The research employs a systematic framework to investigate heart-related conditions, aiming to enhance diagnostic and predictive modeling. The methods utilized are tailored to explore multiple facets of these conditions, thereby facilitating a deeper understanding of their complexities. The overarching methodology is visually represented in Figure 1, which outlines the structured approach taken in this study. Through these methods, the research seeks to contribute significantly to the accuracy and efficacy of heart condition diagnosis and prediction.

Results

The results section of the study presents a comprehensive evaluation of various machine learning models for heart disease prediction, utilizing two datasets: the Cardiovascular Heart Disease Dataset and the Heart Disease Cleveland Dataset. Key findings indicate that the Hybrid Random Forest with Linear Model (HRFLM) achieved an accuracy of 88%, while the Support Vector Machine (SVM) and K-Nearest Neighbors (KNN) models demonstrated accuracies of 83% and 96.50%, respectively. Notably, the Classification-CART model exhibited the highest accuracy at 99.14%, with perfect sensitivity and high specificity. The Long Short Term Memory (LSTM) model also performed well, achieving an accuracy of 98.4%.

In terms of preprocessing, the study emphasized the importance of managing missing data, encoding categorical variables, and employing exploratory data analysis (EDA) techniques, such as correlation heatmaps and histograms, to understand feature distributions and relationships. The KNN model, optimized with a ‘k’ value of 7, yielded impressive metrics, including a precision score of approximately 96.61% and a recall of 97.44%. The Random Forest model, after hyperparameter tuning, reached an accuracy of around 98.60%, while the Gradient Boosting model achieved an accuracy of 98.00% on the test dataset. Overall, the results underscore the effectiveness of these machine learning models in accurately predicting heart disease, with the Gradient Boosting and XGBoost models showing particularly strong performance metrics, including high precision and recall scores.

Discussion

In the discussion section of the research paper, the authors provide a comprehensive overview of the advancements in machine learning (ML) and deep learning (DL) techniques for the early prediction of heart disease. They emphasize the effectiveness of various ML algorithms, including supervised and unsupervised learning methods, in analyzing large datasets to uncover hidden patterns associated with cardiovascular diseases (CVD).
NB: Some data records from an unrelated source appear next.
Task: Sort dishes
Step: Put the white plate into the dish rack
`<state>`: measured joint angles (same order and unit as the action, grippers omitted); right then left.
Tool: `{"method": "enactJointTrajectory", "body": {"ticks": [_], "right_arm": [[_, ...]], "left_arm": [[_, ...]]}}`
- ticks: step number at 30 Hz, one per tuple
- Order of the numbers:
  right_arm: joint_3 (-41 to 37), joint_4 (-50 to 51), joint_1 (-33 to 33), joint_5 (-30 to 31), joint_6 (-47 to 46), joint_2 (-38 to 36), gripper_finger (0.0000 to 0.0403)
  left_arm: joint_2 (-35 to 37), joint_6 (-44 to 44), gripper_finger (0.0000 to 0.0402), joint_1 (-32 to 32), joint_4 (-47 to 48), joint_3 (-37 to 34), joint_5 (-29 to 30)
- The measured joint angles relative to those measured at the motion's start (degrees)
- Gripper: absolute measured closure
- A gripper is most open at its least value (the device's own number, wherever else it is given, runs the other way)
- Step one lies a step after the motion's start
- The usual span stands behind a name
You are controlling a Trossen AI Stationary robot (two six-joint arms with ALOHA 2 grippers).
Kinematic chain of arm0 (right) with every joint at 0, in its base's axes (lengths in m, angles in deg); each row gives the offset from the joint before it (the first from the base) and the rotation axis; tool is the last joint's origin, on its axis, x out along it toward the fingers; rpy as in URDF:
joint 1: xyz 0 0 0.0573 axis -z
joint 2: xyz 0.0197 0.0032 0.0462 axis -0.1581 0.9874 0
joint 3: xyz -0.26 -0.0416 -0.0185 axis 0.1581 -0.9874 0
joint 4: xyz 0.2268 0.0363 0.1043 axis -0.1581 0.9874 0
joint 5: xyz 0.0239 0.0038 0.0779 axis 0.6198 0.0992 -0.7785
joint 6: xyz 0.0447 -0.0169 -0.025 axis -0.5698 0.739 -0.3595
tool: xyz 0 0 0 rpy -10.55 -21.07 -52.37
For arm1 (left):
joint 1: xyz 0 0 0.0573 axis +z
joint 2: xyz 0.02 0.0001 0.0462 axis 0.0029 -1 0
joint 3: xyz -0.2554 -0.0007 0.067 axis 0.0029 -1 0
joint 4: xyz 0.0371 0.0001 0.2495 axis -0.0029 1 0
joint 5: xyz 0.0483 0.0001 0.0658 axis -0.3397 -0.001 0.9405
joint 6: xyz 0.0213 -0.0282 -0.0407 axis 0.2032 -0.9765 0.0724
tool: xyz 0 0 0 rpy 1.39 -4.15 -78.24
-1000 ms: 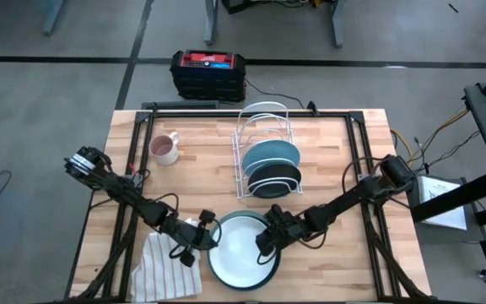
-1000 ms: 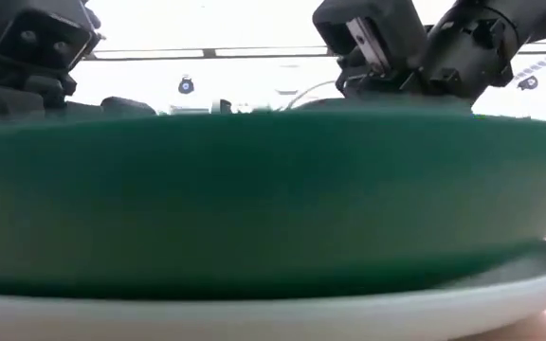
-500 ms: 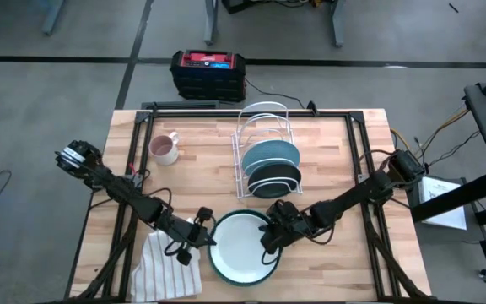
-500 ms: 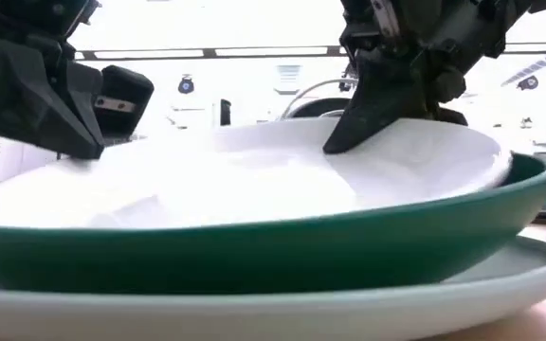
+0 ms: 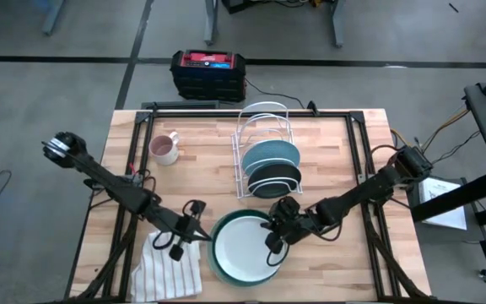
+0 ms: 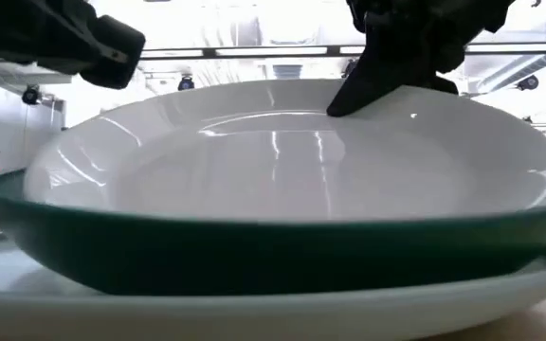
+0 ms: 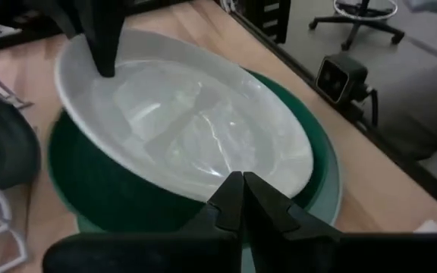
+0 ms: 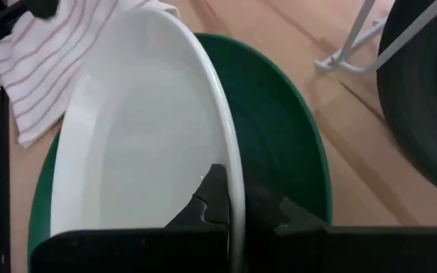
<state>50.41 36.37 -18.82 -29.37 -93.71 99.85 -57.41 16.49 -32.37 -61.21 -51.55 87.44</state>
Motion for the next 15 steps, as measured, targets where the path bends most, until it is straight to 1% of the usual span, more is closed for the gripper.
{"method": "enactJointTrajectory", "body": {"ticks": [2,5,8,12,15], "right_arm": [[-0.02,-0.08,-0.27,-0.02,0.38,-0.47,0.0401],[-0.02,-0.73,-1.65,4.59,3.05,-0.69,0.0401],[0.00,-1.36,-2.59,6.61,6.75,-0.78,0.0401],[0.00,-1.14,-2.63,7.74,6.68,-0.94,0.0401],[0.00,-0.77,-2.90,10.18,7.30,-1.93,0.0401]], "left_arm": [[1.77,-0.58,0.0401,0.00,1.74,0.04,0.03],[3.46,-0.98,0.0401,0.00,3.60,0.07,0.21],[4.21,-1.00,0.0401,0.00,4.33,0.09,0.26],[4.53,-0.83,0.0401,-0.03,4.48,0.09,0.31],[5.18,-0.69,0.0401,-0.03,4.50,0.09,0.31]]}}
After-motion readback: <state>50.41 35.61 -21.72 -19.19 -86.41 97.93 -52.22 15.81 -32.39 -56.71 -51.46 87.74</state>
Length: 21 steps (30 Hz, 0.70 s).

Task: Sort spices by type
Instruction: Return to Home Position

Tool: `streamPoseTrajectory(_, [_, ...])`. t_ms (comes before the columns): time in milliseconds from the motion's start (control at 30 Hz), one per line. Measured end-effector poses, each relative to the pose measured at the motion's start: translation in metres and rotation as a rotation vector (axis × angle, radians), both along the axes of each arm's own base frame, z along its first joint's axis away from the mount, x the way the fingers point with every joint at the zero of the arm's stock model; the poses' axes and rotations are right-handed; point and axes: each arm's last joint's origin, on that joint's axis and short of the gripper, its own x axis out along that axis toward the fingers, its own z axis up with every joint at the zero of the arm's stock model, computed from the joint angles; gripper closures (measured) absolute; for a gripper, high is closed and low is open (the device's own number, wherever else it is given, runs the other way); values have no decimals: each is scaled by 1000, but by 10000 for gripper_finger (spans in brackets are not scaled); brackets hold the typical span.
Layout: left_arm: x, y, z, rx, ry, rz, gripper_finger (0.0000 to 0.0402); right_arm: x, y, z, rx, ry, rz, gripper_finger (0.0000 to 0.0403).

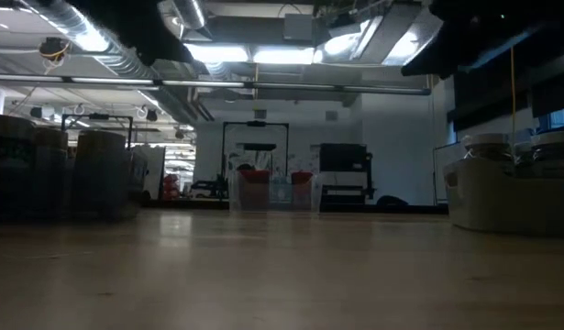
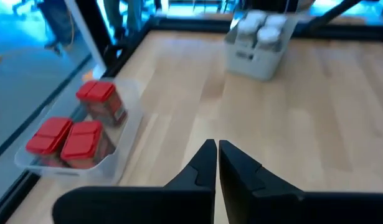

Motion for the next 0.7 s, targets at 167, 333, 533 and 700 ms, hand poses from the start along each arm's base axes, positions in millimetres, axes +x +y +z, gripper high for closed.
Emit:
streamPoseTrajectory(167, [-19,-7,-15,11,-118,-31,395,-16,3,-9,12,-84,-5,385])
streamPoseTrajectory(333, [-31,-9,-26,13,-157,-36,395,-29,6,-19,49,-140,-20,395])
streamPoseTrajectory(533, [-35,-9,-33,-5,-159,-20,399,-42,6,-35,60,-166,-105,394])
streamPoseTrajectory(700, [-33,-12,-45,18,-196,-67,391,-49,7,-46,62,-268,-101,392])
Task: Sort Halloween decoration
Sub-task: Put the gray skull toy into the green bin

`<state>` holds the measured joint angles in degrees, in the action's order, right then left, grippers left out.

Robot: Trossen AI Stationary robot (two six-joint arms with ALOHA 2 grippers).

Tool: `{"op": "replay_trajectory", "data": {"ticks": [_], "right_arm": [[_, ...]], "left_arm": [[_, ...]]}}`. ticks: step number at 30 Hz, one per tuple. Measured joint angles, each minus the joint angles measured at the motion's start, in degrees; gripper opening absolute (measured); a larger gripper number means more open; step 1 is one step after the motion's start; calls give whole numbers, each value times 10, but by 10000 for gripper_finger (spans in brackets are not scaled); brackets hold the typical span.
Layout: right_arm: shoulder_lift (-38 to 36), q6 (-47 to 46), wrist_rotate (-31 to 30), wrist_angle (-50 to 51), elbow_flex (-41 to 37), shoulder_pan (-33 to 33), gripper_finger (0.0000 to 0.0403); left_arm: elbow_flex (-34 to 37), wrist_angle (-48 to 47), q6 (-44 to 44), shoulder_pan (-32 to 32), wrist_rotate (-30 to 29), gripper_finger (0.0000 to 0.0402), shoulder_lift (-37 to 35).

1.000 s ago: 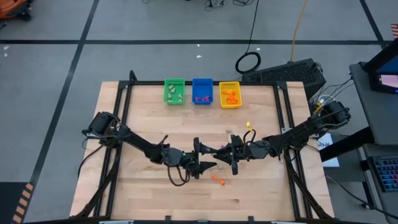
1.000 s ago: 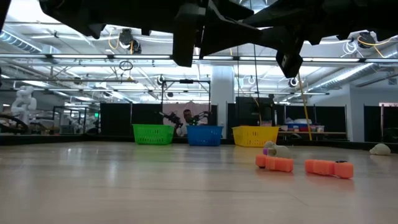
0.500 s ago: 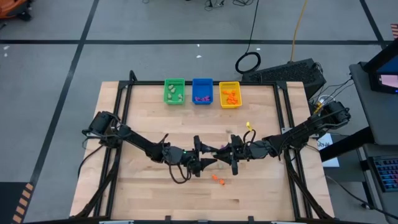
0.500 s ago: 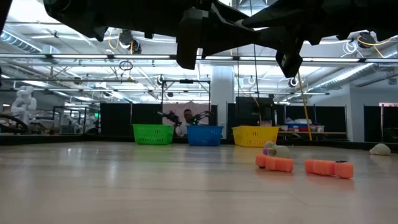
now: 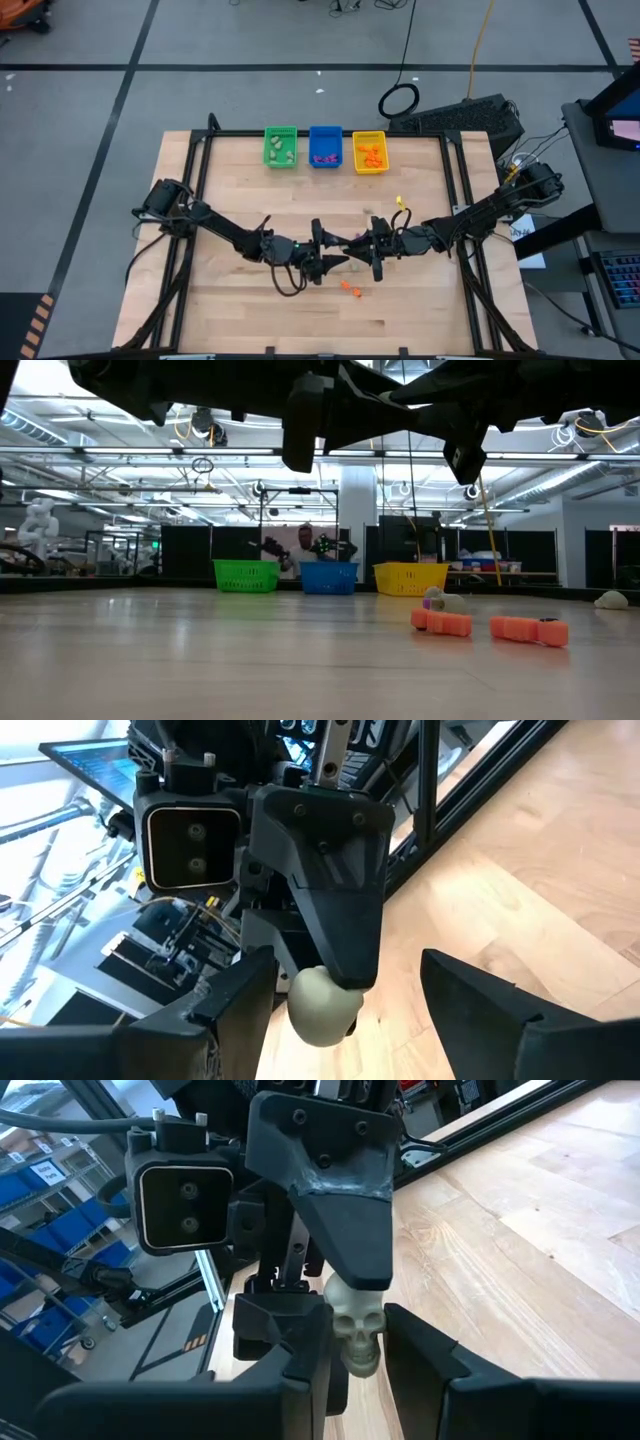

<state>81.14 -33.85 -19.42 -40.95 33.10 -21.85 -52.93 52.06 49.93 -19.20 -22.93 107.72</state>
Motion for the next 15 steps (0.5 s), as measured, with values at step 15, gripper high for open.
{"op": "replay_trajectory", "data": {"ticks": [15], "right_arm": [[0, 0, 1, 1, 0, 0, 70]], "left_arm": [[0, 3, 4, 0, -1, 140, -1]]}}
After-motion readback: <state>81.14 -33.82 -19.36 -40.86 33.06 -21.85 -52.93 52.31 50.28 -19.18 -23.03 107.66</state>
The paper highlights the pivotal role of deep learning, particularly through architectures like Convolutional Neural Networks (CNN) and Long Short-Term Memory (LSTM) networks, in enhancing predictive accuracy and enabling the integration of diverse data sources, such as electrocardiograms (ECG) and patient demographics.

The authors also discuss the promising results of their experiments, particularly with the XGBoost and K-Nearest Neighbors (KNN) models, which achieved high accuracy rates of 98.50% and 91.80%, respectively, in predicting heart disease across different datasets. They note that these models not only excel in classification accuracy but also demonstrate high precision and balanced F1 scores, which are critical for minimizing false positives in clinical settings. The discussion concludes by acknowledging the need for further exploration of Gradient Boosting models in heart disease detection, suggesting that their unique capabilities could significantly enhance predictive performance and ultimately improve patient outcomes in healthcare.